ライトコインは2019年8月に半減期を迎えます。半減期とは、1ブロック当たりのマイニング報酬が半分になるタイミングのことで、ライトコインでは4年に1度に設定されています。2011年に開発されたライトコインの半減期は今回で2回目となり、1ブロック当たり25LTCだった報酬が、12.5LTCに半減されます。バイナンスリサーチではこのライトコインの半減期により起こりうる4つのシナリオを公開しました。
ライトコインのマイニング採算性は半減期による影響が大きい
ライトコインの取引量はビットコインと比べるととても少ないため、マイナーに支払われるマイニング報酬の大部分がブロック報酬からくるものです。さらに、ライトニングネットワークによる取引手数料の削減効果も相まって、ライトコインのマイニング採算性はブロック報酬の増減、すなわち半減期に大きな影響を受けると考えられます。
半減期がマイニング採算性に与える影響:4つのシナリオ
シナリオ1:価格が200%上昇
半減期によってマイニング報酬として与えられるTCが半分になるが、LTCの価格を2倍に押し上げることにより、収益率を維持しようとする。
シナリオ2:半減期前にハッシュレートが上昇
半減期により報酬が半分になる前にマイニングを行おうとするため、ハッシュレートが上昇する。
シナリオ:3:マイナーの減少で採算性が調整される
マイニング報酬が半減することで、ライトコインのマイナーはマイニングを辞めるかほかのコインのマイニングに移動するため、マイナーは減少しハッシュレートは下落する。これによりマイニングの競争率が下がるため、報酬は半分になるが報酬を獲得しやすくなる。また、マイニングによって供給されるLTCが少なくなるため、LTC自体の貴重性が高まり価格が上昇する。これらの要素によりLTCの価格は調整される。

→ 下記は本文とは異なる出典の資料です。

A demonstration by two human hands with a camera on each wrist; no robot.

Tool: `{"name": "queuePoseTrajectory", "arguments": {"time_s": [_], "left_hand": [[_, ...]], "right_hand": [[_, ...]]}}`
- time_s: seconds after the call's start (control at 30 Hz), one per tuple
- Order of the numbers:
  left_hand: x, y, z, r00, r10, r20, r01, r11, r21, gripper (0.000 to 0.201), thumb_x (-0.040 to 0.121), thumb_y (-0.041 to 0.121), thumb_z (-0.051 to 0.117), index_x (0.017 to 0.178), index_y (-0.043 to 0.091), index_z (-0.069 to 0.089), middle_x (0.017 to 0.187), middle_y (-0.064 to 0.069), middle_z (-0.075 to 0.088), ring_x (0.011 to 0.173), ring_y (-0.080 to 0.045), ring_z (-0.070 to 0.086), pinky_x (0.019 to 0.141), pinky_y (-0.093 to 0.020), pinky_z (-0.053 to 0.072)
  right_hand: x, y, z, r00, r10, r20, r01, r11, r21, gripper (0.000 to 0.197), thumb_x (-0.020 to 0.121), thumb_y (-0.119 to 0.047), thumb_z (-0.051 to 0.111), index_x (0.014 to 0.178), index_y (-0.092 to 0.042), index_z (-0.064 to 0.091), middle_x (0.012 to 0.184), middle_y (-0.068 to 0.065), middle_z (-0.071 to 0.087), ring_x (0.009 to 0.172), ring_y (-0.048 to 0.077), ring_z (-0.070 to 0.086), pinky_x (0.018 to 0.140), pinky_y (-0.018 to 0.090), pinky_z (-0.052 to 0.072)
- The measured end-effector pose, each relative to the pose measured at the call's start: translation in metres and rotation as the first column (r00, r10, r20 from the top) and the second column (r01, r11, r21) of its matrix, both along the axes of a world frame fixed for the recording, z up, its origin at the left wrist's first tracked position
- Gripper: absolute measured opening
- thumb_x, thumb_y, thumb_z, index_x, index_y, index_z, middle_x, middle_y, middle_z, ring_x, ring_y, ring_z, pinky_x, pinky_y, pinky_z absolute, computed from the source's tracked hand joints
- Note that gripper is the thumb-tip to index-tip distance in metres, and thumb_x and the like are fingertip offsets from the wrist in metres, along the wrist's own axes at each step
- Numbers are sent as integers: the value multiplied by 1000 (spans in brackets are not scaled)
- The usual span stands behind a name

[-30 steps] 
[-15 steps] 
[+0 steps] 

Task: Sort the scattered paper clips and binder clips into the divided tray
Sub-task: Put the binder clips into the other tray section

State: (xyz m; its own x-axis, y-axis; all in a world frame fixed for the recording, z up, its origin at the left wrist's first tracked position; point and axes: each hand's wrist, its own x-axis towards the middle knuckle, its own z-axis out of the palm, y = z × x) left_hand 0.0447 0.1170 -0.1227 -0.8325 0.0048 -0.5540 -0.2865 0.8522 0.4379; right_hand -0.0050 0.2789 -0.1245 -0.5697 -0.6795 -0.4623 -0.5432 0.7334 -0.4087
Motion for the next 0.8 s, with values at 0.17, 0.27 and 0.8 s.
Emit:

一方で、マイナーの減少は、マイニングプールやASIC(マイニング専用機器)によるブロック承認の独占を招き、集権化を強めることになる。
シナリオ4:マイニング報酬の恒久的な低下
マイナーが獲得できるマイニング報酬は半減したままLTCの価格が上昇しなければ、マイニングの採算性は低下しつづける。
半減期によるライトコインの価格は?
2015年半減期の価格推移
1回目半減期となる2015年のLTC価格は、年始から5月初めまでは2ドルを下回る価格で安定していましたが、7月7日に7.0ドルまで上昇し、期日の8月25日以降は2.8ドルと、半減期前のほぼ2倍の価格を維持しています。半減期によるマイニング報酬半減に備えたLTC価格の押し上げが行われた形になっています。(バイナンスリサーチのシナリオ1に該当)
ハッシュレートも6月から上昇を開始し、価格と連動した形になりました。
2019年の価格推移
2019年のLTC価格は、年始付近で25ドルの底を打ち上昇に転じています。4月末時点で90ドルとすでに3.5倍の価格をつけています。
ハッシュレートも上昇し、4/15時点で過去最高値を記録しています。
このことから、2015年5月と同様の価格上昇が2019年1月から起こっていると見られます。5月以降も2015年と同様の動きをするのであれば、半減期によるマイニング報酬半減でも採算性を維持できる50ドル付近に落ち着くでしょう。それは、バイナンスリサーチのシナリオ1に該当します。一方ライトコインの価格が5ドルを大きく下回ることがあれば、マイニングハッシュレートとの妥当価格を模索し始めるシナリオ2や、ライトコインが見放されるシナリオ4になる可能性があります。